Shaping a net zero future: CIBSE Technical Symposium

Fit for 2050 is the theme of the 2025 CIBSE Technical Symposium, which will be co-organised by CIBSE and IBPSA-England. Here are four topical papers that give a flavour of the event at UCL on 24-25 April

For more information and to book your place, visit www.cibse.org/ technicalsymposium. CIBSE members receive £100 off the standard ticket rate

There are only two months to go until the CIBSE Technical Symposium, which this year takes place on 24-25 April at UCL’s Bentham House, in London.

CIBSE has partnered with the International Building Performance Simulation Association – England (IBPSA-England) to combine the CIBSE Technical Symposium and IBPSA-England‘s biennial Building Simulation and Optimisation event.

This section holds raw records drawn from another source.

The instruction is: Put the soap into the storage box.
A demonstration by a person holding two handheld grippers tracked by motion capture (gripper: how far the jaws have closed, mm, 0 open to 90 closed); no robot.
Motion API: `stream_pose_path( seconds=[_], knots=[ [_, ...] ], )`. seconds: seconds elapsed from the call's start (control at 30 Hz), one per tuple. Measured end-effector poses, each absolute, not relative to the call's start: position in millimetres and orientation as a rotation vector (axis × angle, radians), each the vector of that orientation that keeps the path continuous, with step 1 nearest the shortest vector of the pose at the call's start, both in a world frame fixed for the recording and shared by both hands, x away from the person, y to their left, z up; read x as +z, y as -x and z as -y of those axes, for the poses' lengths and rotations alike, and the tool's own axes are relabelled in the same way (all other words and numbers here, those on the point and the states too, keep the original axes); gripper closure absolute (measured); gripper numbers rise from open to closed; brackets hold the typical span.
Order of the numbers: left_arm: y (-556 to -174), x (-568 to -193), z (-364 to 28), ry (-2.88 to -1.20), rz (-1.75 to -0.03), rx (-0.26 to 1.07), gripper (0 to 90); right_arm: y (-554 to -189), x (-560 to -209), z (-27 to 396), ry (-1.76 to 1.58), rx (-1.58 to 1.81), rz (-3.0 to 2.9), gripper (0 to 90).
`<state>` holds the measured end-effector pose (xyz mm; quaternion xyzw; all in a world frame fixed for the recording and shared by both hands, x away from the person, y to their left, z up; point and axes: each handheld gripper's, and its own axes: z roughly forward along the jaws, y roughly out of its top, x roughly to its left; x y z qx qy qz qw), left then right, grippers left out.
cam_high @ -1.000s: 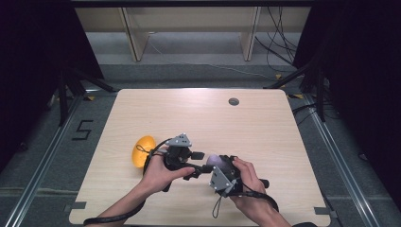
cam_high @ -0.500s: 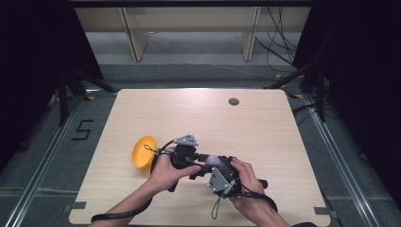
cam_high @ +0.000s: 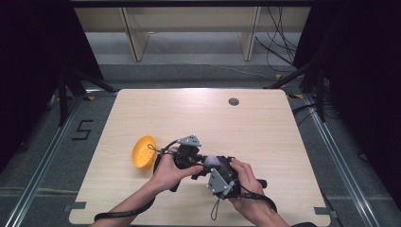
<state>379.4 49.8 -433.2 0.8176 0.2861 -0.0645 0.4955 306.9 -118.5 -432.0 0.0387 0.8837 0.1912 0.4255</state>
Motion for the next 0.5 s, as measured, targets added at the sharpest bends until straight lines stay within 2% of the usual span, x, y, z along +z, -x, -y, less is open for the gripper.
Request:
stream_pose_path(
  seconds=[0.2, 0.4, 0.5],
  knots=[
    [-381.0, -433.3, -54.0, -1.963, -0.691, -0.203, 58.2, -306.9, -433.0, 119.3, -0.088, 0.479, -2.2, 50.1],
    [-379.1, -432.6, -55.4, -1.974, -0.688, -0.188, 58.6, -306.7, -433.0, 117.7, -0.098, 0.497, -2.21, 49.7],
    [-377.3, -432.0, -54.9, -1.975, -0.696, -0.148, 58.6, -307.2, -432.6, 117.8, -0.109, 0.507, -2.213, 43.0]
  ],
)
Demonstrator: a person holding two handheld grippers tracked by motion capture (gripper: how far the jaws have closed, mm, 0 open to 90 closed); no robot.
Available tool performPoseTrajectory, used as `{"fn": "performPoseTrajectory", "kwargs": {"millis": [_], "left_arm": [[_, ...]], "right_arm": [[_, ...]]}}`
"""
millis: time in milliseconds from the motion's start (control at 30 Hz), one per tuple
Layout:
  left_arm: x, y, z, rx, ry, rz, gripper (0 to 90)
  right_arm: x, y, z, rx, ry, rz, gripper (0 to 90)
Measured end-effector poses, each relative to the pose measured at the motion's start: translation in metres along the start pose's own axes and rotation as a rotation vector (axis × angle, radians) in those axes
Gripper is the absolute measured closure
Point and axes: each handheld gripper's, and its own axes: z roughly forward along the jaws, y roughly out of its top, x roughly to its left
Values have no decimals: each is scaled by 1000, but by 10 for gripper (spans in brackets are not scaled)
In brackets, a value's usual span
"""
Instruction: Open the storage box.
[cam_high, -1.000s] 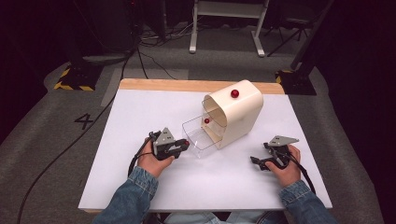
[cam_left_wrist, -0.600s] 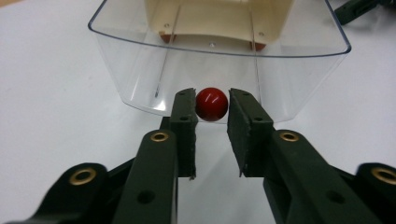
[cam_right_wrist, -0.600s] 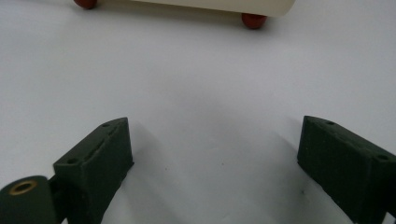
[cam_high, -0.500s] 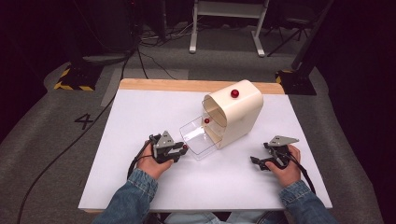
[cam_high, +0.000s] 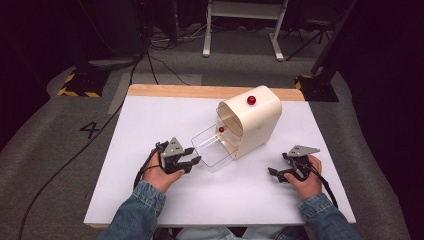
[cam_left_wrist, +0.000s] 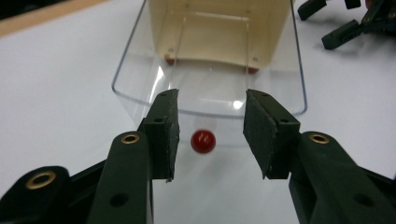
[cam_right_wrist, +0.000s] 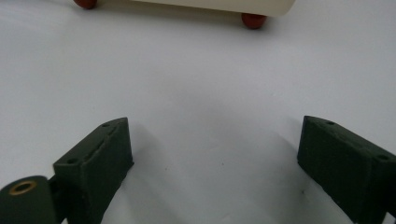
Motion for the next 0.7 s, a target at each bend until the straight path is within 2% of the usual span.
{"fn": "performPoseTrajectory", "kwargs": {"millis": [67, 233, 300, 567, 700], "left_arm": [[-2, 9, -3, -22, -9, -8, 559], [-2, 27, -7, -73, -7, 9, 564], [-2, 33, -8, -95, -11, 0, 567], [-1, 52, -4, -144, -18, 1, 551], [0, 64, 1, -184, -37, -11, 544]], "right_arm": [[0, 0, 0, 0, 0, 0, 99], [0, 0, 0, 0, 0, 0, 99], [0, 0, 0, 0, 0, 0, 99], [0, 0, 0, 0, -1, 0, 99], [0, 0, 0, 0, -1, 0, 99]]}}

The theme is ‘Fit for 2050 – achieving net zero through intelligent, resilient and sustainable design in the built environment’. Below are details of four presentations on embodied carbon in heat networks, artificial intelligence, building resilience, and heating system performance.

Embodied carbon in heat networks

Carbon Trust manager Dr Akos Revesz MCIBSE will present the paper ‘Evaluating embodied carbon in heat network projects: current practices and future directions’. Revesz’ work highlights the need to assess the embodied carbon impacts in heat networks, and he calls for comprehensive evaluations for a more accurate whole life carbon perspective.

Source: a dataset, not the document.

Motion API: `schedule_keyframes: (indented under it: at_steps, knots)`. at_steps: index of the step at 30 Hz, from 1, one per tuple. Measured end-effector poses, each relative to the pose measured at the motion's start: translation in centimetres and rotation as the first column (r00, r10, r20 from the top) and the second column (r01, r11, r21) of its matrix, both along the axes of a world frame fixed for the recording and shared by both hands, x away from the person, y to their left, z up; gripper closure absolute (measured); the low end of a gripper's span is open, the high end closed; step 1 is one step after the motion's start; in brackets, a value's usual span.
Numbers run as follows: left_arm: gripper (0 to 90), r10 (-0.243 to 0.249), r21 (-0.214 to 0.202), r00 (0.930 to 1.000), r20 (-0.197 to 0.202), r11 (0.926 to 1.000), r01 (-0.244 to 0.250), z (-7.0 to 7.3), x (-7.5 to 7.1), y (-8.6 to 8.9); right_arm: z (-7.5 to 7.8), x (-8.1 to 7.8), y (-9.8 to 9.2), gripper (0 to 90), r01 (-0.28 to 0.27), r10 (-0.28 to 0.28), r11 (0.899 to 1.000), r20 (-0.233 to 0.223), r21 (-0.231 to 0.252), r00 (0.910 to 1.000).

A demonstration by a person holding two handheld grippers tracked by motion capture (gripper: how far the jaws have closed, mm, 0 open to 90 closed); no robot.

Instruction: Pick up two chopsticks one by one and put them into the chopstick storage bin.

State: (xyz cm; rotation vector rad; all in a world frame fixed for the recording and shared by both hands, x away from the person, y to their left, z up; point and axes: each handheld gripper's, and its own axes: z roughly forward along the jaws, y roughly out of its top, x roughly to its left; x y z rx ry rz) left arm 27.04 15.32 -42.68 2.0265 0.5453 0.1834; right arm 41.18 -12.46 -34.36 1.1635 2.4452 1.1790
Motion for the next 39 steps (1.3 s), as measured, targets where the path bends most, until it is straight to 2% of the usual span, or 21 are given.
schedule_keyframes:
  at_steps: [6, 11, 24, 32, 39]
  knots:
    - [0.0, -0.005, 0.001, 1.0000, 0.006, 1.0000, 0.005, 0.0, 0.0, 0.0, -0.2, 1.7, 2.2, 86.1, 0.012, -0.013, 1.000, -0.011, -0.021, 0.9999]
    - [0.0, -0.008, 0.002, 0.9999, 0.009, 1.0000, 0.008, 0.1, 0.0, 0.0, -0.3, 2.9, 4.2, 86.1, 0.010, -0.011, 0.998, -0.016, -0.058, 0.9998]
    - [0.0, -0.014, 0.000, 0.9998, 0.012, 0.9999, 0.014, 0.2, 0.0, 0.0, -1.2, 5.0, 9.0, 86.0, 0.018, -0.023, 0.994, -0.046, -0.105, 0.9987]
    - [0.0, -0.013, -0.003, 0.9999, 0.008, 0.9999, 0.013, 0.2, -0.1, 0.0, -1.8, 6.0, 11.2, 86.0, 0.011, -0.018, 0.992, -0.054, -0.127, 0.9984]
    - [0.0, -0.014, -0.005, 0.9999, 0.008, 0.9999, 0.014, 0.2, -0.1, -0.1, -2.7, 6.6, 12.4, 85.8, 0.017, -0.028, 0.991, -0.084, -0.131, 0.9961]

Machine learning and decarbonisation

Stantec’s Arash Izadpanah’s review paper, ‘A comprehensive review of machine learning approaches for decarbonisation and energy efficiency in the UK building sector’, highlights the significant potential of machine learning techniques in enhancing building energy management and decarbonisation in the UK. Building resilience and climate extremes

Dr Simona Bianca, post-doctoral research fellow at Delft University of Technology, highlights the urgent need to improve building resilience against climate extremes in her paper ‘A quantitative approach to resilience design of building façades against heatwaves and floods’. The author introduces a framework using computational simulations, machine learning models and sensitivity analysis, to select and quantify the resilience of façade systems.

Primed for heat pumps

Laurence Childs, doctoral researcher at UCL, will present the study ‘Do existing radiators perform as expected?’. The research reveals discrepancies between survey estimates and data-driven estimates from heat-meter data that could complicate the effective sizing of radiators for heat pumps (see ‘Primed for heat pumps’, CIBSE Journal, February 2025).